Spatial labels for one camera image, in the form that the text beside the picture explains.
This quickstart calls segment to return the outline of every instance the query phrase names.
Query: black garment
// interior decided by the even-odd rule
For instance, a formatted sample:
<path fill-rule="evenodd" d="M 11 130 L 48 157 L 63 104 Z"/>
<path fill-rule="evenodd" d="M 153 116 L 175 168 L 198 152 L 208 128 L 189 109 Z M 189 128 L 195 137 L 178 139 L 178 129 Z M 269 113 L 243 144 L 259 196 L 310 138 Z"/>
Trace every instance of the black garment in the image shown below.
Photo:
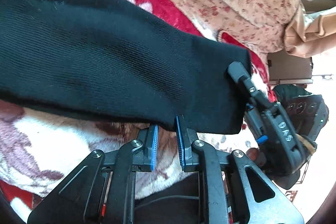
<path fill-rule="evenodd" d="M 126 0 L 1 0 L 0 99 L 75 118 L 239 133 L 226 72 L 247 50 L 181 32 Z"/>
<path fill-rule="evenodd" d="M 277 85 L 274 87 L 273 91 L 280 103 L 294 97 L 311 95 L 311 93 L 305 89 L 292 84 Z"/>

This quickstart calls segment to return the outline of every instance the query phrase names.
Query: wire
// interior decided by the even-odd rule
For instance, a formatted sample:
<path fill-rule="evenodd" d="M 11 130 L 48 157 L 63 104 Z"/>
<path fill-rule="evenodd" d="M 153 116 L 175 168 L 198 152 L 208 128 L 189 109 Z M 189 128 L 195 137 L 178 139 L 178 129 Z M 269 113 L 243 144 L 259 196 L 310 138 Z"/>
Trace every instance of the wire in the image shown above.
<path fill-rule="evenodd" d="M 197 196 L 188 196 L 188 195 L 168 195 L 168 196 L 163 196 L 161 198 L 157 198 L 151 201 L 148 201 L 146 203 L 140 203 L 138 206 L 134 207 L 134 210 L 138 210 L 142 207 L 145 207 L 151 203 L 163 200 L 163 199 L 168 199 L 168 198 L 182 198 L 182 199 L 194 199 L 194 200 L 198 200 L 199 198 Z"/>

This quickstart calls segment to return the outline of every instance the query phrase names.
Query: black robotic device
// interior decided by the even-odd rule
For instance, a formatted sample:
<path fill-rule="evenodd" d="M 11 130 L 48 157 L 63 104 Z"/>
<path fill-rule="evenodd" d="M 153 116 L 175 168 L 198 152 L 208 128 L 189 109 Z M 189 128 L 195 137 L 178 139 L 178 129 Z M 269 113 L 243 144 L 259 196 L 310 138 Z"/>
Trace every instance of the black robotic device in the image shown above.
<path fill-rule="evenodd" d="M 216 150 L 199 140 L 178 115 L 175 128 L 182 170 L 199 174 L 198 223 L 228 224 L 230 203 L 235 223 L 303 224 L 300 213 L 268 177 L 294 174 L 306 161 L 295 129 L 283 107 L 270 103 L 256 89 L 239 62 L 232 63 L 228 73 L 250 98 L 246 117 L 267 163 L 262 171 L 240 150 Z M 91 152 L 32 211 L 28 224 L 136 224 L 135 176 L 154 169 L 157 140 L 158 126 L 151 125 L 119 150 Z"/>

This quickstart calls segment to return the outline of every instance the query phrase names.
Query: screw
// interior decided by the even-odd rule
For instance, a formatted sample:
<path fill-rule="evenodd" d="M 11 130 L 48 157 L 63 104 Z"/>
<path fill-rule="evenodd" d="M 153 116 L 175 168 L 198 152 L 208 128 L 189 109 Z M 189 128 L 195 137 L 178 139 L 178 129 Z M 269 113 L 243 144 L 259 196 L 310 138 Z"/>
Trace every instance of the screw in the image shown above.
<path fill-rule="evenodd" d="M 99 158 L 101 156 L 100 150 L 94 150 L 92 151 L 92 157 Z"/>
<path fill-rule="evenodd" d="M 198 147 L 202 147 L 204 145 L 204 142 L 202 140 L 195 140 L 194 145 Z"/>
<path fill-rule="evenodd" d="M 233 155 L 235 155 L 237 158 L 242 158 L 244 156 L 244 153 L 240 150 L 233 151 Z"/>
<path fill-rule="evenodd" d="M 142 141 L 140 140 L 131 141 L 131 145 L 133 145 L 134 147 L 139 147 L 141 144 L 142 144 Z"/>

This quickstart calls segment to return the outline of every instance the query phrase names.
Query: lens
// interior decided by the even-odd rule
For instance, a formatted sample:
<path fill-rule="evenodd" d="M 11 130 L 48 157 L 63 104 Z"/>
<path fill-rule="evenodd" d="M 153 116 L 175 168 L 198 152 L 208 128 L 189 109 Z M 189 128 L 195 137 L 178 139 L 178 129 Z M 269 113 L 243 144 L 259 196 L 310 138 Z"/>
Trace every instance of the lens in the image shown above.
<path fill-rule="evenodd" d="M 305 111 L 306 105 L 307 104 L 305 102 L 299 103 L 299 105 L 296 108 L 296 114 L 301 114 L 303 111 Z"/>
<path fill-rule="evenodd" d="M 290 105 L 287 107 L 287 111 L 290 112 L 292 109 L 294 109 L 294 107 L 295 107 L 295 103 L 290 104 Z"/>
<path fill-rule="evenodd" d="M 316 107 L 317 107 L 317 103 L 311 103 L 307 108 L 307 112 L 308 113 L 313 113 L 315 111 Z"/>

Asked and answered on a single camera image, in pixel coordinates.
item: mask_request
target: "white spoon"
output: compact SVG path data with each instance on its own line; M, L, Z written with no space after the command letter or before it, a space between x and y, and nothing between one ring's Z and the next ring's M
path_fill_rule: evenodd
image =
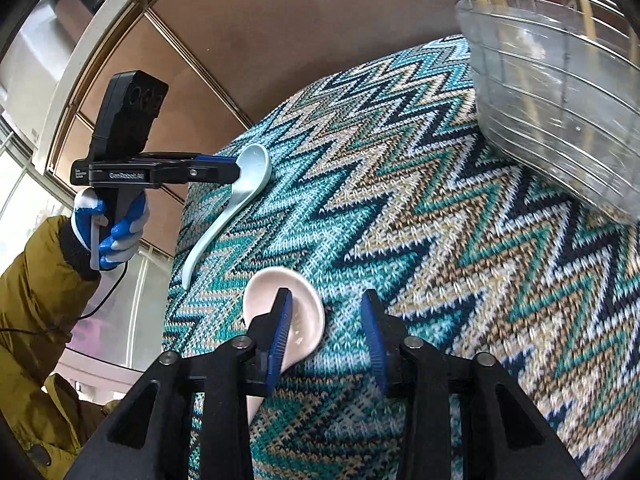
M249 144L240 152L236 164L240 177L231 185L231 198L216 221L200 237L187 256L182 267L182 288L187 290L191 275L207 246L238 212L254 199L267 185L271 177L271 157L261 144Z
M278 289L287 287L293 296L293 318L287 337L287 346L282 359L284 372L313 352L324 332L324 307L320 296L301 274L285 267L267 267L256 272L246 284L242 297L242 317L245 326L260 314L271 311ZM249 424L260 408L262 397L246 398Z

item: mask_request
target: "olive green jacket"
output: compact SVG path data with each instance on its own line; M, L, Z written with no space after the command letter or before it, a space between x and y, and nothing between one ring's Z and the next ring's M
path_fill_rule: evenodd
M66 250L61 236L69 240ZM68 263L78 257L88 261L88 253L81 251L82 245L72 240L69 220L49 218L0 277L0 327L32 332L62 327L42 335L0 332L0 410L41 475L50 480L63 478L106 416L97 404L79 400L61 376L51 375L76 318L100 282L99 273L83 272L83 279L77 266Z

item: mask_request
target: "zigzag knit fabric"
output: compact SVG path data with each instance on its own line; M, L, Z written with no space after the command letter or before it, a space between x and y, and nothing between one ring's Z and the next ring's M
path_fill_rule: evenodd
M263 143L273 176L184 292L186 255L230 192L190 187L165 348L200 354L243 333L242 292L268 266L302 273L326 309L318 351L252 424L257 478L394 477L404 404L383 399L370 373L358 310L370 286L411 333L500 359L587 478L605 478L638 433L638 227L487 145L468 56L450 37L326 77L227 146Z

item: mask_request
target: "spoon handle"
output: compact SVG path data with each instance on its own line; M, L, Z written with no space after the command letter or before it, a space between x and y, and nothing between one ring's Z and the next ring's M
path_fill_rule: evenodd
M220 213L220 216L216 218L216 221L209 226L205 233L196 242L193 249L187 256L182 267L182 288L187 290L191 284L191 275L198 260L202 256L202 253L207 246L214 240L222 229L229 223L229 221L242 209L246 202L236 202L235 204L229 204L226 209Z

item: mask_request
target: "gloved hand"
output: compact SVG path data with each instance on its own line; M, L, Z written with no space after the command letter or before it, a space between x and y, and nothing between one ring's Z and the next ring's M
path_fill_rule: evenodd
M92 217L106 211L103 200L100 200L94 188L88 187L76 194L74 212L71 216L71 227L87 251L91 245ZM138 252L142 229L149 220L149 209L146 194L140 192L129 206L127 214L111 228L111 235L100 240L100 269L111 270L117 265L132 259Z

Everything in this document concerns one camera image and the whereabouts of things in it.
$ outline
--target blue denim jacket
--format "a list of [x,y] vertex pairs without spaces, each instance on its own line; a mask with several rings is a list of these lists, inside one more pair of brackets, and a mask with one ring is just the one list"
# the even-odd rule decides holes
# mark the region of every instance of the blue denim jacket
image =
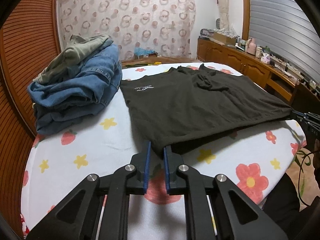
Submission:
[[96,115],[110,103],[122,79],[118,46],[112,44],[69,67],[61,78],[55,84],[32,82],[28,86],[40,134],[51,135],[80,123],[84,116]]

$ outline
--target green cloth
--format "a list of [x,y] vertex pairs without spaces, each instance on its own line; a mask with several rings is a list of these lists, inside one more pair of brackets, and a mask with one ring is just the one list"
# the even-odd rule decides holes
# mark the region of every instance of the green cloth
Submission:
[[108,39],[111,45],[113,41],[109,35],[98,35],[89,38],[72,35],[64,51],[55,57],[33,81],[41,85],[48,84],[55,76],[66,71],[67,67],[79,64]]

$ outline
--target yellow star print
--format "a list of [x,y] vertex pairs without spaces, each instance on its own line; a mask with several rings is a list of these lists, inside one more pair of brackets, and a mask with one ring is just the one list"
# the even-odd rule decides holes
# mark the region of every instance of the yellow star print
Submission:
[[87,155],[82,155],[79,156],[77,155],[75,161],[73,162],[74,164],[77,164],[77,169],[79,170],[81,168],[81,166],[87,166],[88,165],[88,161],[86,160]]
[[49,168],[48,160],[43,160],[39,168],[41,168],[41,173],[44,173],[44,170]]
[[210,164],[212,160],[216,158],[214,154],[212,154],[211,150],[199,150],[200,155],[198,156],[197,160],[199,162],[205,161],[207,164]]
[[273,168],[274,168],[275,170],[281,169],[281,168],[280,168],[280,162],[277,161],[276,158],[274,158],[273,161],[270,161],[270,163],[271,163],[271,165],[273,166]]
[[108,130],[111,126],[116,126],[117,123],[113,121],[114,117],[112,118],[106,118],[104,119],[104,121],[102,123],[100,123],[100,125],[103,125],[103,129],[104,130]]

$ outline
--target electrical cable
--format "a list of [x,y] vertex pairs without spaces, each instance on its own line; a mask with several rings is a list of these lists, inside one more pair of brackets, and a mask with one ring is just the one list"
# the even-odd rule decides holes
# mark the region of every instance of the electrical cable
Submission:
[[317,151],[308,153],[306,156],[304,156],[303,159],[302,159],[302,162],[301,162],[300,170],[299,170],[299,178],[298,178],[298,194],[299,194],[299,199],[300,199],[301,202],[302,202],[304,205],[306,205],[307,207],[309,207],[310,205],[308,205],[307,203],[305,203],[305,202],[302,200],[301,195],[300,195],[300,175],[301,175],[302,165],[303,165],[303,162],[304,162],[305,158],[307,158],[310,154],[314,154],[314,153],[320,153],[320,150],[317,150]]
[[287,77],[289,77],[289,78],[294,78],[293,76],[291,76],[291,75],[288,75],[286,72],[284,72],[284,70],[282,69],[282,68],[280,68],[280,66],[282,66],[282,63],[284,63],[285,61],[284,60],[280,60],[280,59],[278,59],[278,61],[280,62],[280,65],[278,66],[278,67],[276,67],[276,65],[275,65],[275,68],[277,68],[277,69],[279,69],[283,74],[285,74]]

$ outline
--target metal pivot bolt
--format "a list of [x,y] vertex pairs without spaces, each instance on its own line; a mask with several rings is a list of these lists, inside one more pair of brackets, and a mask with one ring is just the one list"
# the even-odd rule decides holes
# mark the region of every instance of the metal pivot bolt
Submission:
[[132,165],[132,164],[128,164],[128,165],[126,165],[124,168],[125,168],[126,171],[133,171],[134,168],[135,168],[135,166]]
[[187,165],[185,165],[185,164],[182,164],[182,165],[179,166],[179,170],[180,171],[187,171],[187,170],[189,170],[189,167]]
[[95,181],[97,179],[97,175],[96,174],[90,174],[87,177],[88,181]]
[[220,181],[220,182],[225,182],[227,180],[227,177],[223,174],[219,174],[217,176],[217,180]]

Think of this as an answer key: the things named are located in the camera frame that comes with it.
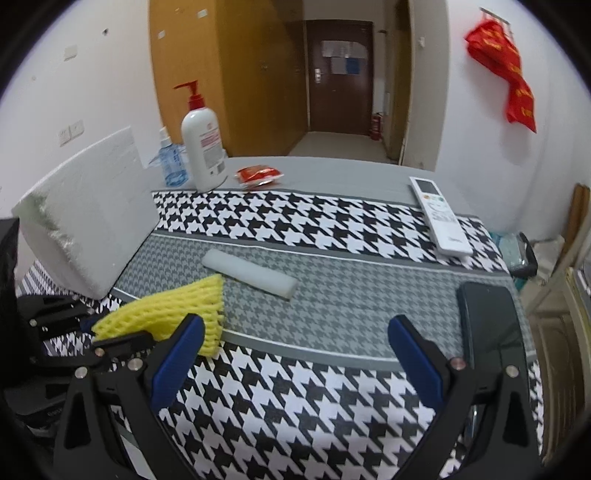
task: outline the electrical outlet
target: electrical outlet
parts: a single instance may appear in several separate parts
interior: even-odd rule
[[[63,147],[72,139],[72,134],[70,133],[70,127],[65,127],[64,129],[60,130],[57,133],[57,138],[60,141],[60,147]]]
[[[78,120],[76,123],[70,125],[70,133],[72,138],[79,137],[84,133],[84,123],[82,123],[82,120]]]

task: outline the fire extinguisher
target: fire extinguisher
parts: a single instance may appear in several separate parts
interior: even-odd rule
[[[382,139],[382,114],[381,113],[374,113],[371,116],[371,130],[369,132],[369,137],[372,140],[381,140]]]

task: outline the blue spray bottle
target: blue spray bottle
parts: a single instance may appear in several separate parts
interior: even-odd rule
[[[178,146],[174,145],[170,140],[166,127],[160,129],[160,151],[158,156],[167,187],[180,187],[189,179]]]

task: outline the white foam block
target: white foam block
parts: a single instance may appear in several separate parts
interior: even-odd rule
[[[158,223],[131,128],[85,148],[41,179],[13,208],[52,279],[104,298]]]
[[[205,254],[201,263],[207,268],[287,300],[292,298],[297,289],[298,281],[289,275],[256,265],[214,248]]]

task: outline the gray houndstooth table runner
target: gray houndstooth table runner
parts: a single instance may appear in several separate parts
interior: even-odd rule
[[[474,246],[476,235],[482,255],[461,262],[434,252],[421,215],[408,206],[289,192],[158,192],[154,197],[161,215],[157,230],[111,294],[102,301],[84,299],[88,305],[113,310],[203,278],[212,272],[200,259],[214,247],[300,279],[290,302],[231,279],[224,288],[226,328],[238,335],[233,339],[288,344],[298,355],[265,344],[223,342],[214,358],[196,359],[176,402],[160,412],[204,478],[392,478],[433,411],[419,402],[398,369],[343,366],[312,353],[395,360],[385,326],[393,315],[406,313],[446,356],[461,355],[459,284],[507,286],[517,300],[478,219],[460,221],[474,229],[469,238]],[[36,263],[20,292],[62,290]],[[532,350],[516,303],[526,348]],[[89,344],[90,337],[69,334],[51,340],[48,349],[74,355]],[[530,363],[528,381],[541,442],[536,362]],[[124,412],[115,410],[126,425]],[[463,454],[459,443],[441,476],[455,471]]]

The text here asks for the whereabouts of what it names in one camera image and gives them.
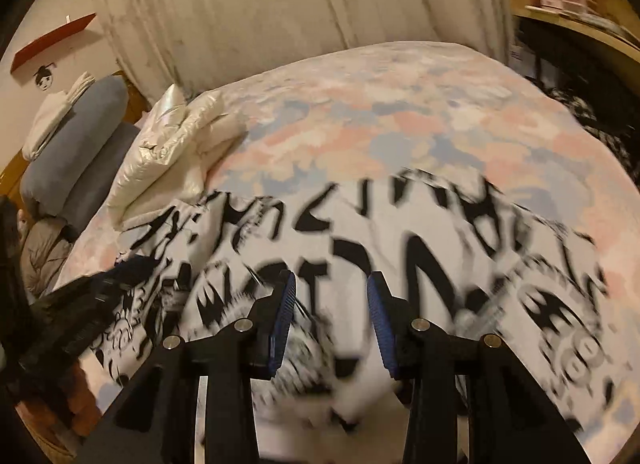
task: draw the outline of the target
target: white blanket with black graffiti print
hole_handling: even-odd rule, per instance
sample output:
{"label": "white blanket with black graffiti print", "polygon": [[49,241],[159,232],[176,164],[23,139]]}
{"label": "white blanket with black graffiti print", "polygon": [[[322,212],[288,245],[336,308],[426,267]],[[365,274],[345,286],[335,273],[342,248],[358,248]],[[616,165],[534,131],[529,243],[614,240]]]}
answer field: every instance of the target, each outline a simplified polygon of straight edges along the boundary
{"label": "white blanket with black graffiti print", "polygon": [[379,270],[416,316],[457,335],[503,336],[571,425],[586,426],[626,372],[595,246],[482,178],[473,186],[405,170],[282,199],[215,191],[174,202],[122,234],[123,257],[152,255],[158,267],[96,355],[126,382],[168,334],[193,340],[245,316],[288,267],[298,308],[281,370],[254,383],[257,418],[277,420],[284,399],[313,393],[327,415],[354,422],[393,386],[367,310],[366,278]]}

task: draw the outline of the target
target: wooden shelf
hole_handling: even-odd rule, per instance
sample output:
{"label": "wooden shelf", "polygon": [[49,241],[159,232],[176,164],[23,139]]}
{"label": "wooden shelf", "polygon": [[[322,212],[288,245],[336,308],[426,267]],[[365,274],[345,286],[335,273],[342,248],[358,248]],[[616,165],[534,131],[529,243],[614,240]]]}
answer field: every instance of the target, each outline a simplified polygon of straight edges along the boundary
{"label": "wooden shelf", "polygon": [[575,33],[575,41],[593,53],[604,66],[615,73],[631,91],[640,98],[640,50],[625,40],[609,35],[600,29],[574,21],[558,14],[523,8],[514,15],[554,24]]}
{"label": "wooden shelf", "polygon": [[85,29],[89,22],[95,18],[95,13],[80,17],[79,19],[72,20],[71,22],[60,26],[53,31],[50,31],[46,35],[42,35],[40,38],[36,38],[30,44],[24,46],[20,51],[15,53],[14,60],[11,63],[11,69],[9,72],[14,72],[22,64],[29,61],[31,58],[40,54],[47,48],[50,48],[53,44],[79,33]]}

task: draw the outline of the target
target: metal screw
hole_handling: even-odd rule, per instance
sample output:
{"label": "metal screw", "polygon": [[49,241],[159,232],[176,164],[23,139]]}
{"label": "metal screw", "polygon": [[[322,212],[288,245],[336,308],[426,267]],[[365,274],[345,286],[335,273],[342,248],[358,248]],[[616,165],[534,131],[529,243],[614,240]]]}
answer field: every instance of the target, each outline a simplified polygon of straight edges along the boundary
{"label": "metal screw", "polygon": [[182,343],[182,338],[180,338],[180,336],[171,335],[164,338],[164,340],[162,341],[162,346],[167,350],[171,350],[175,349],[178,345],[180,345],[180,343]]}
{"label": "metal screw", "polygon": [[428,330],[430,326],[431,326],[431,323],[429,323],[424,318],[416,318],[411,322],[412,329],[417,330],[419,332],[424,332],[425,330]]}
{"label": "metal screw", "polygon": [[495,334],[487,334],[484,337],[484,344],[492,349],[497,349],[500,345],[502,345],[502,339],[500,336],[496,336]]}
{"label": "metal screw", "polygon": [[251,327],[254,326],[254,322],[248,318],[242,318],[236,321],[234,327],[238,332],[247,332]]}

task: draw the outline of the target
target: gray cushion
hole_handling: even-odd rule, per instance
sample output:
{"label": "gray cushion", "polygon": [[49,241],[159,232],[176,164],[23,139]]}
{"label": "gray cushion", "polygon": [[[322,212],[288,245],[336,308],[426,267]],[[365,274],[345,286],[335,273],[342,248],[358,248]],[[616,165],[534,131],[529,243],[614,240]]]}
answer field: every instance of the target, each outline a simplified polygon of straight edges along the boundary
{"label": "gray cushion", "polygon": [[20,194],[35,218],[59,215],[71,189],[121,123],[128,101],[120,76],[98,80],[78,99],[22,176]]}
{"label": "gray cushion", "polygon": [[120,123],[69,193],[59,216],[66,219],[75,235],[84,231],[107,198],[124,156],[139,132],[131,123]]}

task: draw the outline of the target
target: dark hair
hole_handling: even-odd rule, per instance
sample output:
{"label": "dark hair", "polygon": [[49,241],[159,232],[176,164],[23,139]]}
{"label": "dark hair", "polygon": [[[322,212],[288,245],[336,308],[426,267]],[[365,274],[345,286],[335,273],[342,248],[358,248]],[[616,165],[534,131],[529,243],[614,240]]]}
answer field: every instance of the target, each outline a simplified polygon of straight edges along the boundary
============================================================
- **Task description**:
Scan the data above; copy every line where "bolt" appears.

- **Written solution**:
--target metal pivot bolt
# mark the region of every instance of the metal pivot bolt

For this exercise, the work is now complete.